Big Oil wants you to believe a tanker full of fossil fuel can be "carbon neutral"

The latest greenwashing scam tries to rebrand hydrocarbons as carbon-neutral

Published June 13, 2021 8:00AM (EDT)

Liquid Natural Gas Tanker (Getty Images)
Liquid Natural Gas Tanker (Getty Images)

The fossil fuel giant Shell — which doesn't want you to think of them as an oil company — recently announced a special shipment of fracked gas to Europe. There's nothing inherently unique about the liquified natural gas (LNG) business, but the company — along with the supplier Cheniere — want you to think of this liquified natural gas delivery as different: this shipment of gas was deemed "carbon neutral." This isn't the only instance of this happening; earlier this year, Occidental Petroleum sold a shipload of crude oil it, too, deemed 100 percent "carbon neutral."
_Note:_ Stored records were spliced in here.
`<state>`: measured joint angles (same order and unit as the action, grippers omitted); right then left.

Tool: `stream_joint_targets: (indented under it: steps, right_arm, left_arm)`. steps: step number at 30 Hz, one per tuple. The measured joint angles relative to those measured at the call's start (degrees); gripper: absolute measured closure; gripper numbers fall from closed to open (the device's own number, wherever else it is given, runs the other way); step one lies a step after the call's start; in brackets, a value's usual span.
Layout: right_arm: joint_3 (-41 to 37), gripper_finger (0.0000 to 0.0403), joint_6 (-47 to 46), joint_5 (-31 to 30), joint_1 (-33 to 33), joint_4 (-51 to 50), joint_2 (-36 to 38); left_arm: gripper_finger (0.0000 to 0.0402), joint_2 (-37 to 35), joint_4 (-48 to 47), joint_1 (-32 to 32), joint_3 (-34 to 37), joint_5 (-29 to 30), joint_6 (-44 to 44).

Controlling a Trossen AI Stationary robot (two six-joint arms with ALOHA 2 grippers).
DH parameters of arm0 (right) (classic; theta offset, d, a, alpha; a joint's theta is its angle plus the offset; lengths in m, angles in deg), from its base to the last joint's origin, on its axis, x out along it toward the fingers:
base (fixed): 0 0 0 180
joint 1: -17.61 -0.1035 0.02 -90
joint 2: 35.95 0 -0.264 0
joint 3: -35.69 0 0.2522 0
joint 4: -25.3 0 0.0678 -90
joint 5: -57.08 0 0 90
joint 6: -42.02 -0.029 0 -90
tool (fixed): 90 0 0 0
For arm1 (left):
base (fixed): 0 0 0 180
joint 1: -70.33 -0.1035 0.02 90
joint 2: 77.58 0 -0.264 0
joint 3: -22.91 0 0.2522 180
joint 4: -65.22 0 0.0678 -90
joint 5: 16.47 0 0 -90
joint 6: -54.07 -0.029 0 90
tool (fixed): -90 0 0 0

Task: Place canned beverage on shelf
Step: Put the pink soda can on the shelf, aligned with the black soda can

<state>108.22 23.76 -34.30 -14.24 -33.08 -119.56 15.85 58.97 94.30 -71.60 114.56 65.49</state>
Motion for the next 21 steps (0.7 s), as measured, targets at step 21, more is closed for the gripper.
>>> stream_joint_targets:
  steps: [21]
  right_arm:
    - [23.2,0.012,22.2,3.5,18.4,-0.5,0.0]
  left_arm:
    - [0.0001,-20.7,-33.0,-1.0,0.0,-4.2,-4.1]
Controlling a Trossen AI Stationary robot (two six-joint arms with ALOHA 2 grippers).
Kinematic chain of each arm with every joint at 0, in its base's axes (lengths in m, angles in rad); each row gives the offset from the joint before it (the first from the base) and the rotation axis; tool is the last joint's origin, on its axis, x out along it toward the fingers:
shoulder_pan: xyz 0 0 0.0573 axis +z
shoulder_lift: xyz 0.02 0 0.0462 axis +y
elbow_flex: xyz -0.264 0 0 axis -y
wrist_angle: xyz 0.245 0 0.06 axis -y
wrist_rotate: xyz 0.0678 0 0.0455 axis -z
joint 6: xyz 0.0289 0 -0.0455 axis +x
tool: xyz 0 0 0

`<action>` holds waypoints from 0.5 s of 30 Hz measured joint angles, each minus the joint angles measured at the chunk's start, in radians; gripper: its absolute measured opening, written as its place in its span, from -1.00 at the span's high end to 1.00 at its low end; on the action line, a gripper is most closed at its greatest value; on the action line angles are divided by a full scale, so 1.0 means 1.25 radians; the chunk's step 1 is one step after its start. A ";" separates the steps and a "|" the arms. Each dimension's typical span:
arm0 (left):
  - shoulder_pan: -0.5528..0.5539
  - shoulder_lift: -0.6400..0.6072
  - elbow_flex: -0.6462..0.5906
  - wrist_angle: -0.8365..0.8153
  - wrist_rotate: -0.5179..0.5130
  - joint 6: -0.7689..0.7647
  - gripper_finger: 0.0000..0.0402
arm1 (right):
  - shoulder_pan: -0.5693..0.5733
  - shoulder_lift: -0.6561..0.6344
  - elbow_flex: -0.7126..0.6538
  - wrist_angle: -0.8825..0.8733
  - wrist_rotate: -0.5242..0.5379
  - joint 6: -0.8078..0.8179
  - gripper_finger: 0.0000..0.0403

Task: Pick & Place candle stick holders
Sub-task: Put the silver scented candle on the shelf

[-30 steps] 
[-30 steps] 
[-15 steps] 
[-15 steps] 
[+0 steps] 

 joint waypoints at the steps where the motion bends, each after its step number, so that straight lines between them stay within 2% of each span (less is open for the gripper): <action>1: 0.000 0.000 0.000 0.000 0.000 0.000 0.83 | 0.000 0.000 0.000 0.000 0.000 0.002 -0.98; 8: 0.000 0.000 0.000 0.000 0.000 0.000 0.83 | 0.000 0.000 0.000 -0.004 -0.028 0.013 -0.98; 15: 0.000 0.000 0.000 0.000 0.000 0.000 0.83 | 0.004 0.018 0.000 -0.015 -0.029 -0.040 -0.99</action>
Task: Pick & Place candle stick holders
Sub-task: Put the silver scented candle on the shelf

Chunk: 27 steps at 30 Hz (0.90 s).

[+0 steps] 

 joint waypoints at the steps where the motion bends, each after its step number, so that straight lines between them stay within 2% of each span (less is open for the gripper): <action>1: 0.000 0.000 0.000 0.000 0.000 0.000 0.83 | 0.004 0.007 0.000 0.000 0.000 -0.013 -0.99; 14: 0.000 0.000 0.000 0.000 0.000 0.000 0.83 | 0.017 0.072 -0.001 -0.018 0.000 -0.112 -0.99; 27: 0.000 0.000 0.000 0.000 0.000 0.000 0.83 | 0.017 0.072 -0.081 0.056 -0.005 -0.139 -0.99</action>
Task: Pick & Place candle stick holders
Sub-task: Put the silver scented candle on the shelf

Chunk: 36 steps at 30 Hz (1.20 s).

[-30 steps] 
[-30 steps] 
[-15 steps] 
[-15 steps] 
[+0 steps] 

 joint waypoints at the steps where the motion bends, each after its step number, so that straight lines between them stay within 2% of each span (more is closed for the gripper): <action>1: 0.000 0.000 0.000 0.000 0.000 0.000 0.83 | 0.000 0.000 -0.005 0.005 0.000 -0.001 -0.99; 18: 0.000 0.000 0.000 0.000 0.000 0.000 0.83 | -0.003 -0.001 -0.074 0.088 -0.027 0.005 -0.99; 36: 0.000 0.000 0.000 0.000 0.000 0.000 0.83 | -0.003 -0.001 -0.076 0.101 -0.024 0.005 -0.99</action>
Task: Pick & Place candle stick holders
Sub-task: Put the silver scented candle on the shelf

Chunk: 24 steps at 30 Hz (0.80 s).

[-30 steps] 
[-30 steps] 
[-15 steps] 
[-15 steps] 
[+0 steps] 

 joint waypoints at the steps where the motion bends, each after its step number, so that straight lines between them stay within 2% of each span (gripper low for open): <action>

How exactly does a massive shipment of crude oil, or fossil gas fracked in the United States and shipped across the Atlantic, manage to get a "carbon neutral" label? The greenhouse gas emissions associated with this drilling is not absorbed or erased. They are zeroed out on paper, thanks to an accounting trick: Using credits from carbon offsets.

These emissions illusions are key components to corporate climate pledges. Fortune 500 companies, including many fossil fuel polluters, have raced out to announce "net zero" commitments, often accompanied by slick self-congratulatory advertising. But these schemes are more often about image management than pollution reduction; Shell, after all, plans to grow its fossil fuel business while making "net zero" promises. 

Shell's "carbon neutral" LNG is an instructive case. Where do these "credits" come from, exactly? Shell's website of "nature based" credits lists one project in the United States: The GreenTrees initiative, a reforestation project in Louisiana that claims to have protected 120,000 acres and planted over 40 million trees. But a recent investigation found that it was paying landowners to do things they had already done on their own — like planting trees or simply not cutting down existing ones — while creating carbon credits to sell to companies like Shell, Duke Energy and Microsoft.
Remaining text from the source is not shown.